PROBLEM DETAILS: Which lines of the entries below contain the string "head"? Copy each one.

◆ ◆ ◆ ◆ ◆ ◆ ◆

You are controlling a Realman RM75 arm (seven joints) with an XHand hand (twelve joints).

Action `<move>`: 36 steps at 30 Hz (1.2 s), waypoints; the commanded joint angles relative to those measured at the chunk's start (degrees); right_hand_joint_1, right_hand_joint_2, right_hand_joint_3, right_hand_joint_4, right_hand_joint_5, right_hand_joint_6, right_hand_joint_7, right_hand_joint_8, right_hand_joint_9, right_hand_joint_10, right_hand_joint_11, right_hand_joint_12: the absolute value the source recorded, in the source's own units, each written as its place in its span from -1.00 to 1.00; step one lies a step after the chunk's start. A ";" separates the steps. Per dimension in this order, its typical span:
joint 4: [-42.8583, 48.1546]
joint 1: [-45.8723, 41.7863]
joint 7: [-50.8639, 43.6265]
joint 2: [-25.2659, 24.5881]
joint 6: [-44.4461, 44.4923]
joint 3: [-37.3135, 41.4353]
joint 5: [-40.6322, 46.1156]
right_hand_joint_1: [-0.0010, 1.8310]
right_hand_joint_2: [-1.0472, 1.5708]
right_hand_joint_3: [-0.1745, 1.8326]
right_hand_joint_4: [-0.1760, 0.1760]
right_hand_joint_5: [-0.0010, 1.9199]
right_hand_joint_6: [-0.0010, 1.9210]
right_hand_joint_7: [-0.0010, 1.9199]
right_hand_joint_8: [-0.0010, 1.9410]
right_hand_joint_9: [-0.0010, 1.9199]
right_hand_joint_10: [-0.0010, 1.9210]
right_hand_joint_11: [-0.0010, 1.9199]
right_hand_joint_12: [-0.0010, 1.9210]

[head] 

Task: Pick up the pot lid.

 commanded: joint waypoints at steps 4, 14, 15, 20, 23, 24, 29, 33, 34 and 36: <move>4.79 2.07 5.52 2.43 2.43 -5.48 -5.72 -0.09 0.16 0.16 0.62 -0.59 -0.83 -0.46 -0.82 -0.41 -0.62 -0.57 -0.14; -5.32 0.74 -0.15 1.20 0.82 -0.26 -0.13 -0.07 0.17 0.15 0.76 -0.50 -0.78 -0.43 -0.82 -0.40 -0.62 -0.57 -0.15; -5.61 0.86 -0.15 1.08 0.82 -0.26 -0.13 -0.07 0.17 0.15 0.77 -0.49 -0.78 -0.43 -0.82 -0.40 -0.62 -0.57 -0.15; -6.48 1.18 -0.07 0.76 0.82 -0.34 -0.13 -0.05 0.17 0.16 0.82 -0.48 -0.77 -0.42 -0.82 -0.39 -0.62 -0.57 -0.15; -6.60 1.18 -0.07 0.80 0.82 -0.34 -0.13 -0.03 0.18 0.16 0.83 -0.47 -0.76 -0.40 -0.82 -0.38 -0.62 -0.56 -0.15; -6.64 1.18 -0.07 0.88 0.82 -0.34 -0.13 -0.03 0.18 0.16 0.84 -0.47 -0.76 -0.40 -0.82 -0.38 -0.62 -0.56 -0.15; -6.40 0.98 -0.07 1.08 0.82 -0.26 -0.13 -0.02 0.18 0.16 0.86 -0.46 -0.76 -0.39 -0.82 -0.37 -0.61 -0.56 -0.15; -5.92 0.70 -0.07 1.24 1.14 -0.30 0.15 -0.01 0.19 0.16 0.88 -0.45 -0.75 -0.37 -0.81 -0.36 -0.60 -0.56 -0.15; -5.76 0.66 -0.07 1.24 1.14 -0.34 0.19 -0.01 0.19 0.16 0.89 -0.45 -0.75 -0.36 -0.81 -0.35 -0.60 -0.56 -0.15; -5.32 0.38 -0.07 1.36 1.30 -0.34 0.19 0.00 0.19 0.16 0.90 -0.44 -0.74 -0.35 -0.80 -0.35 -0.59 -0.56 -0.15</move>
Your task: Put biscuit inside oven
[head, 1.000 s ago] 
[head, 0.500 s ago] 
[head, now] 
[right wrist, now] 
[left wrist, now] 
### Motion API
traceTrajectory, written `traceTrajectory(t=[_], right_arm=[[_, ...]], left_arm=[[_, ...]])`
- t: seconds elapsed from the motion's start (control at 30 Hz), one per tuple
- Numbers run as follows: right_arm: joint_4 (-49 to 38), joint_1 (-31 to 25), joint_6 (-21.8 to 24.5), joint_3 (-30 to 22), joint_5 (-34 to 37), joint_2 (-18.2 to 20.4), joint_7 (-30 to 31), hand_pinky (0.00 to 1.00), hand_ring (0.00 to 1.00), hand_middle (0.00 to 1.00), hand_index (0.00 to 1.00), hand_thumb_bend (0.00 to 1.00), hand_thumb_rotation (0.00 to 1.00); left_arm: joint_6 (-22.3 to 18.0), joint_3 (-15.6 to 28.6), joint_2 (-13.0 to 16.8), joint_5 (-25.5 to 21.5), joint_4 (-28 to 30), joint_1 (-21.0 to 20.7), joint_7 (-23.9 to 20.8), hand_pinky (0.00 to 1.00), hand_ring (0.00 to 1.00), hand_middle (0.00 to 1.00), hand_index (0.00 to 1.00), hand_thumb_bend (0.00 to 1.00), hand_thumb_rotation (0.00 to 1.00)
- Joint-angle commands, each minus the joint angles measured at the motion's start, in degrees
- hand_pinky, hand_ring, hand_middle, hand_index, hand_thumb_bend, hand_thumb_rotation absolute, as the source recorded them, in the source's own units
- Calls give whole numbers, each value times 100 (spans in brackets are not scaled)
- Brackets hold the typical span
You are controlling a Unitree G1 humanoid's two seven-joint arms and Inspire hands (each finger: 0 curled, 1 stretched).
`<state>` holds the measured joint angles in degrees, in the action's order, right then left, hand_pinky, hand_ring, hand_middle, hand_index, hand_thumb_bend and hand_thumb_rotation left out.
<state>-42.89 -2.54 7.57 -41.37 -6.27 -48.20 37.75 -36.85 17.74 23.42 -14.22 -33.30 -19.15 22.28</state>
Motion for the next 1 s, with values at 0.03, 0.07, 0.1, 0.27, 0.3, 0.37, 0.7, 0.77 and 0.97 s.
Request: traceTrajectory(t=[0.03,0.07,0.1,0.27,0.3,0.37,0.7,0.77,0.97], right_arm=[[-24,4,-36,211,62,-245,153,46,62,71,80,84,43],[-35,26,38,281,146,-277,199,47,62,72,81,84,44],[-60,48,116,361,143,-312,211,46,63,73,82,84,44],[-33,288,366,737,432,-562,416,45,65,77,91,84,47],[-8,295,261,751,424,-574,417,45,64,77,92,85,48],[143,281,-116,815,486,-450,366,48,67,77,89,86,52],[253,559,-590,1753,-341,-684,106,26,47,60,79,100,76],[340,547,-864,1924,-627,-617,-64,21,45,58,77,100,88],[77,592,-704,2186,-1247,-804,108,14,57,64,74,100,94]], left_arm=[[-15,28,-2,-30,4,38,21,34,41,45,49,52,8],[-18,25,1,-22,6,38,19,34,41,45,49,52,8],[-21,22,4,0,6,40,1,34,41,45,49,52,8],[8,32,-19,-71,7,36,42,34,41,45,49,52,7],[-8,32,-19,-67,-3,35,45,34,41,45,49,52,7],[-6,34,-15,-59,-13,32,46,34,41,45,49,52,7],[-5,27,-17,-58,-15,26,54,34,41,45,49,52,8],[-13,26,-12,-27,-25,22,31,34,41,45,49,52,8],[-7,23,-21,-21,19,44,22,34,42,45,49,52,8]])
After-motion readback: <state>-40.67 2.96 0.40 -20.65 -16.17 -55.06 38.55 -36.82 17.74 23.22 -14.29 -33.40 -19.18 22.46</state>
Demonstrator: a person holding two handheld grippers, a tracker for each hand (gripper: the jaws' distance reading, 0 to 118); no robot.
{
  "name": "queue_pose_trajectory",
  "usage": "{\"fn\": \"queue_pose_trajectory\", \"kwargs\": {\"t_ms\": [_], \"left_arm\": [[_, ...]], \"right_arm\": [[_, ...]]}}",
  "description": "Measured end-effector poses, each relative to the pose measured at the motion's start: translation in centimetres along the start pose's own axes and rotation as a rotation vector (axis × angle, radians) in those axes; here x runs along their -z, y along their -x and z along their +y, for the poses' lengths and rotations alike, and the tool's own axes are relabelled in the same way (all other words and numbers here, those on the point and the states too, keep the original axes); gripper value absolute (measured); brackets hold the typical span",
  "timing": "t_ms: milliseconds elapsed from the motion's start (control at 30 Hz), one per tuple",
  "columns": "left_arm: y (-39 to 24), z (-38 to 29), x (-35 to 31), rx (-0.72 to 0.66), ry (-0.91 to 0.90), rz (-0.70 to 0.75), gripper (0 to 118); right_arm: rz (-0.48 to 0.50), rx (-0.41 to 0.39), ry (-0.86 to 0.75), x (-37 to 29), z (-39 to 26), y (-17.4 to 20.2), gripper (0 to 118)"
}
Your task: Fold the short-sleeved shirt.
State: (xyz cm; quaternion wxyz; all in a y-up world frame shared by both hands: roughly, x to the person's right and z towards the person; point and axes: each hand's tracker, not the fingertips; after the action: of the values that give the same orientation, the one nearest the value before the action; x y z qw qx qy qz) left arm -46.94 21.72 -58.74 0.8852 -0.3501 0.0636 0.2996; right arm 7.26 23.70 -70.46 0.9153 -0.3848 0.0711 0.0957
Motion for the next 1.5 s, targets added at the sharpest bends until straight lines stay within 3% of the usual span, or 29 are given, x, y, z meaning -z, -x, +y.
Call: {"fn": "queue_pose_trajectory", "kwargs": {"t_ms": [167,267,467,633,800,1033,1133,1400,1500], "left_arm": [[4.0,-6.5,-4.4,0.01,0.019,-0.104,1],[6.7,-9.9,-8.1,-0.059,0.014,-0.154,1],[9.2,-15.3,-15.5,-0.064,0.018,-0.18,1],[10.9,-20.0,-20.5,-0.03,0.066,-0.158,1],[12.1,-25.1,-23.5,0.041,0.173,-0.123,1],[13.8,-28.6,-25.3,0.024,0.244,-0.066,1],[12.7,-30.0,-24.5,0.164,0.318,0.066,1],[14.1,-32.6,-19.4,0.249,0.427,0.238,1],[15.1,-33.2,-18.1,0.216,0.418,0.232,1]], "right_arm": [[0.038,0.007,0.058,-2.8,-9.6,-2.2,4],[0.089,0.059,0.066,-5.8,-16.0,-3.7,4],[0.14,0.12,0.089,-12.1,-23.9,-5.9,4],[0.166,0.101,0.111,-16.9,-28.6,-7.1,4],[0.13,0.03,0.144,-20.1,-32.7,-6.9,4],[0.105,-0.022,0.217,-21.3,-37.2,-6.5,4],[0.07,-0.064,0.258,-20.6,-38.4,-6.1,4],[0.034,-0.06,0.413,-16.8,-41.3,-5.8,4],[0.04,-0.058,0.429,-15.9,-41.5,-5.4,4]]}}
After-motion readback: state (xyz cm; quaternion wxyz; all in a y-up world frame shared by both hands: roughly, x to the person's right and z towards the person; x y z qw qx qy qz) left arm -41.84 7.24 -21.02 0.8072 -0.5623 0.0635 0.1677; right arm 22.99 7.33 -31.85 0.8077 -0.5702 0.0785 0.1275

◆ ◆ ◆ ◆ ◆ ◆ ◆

RESULT OF THIS TASK:
[head] 
[head, 1.000 s ago] 
[head, 0.500 s ago] 
[head, now] 

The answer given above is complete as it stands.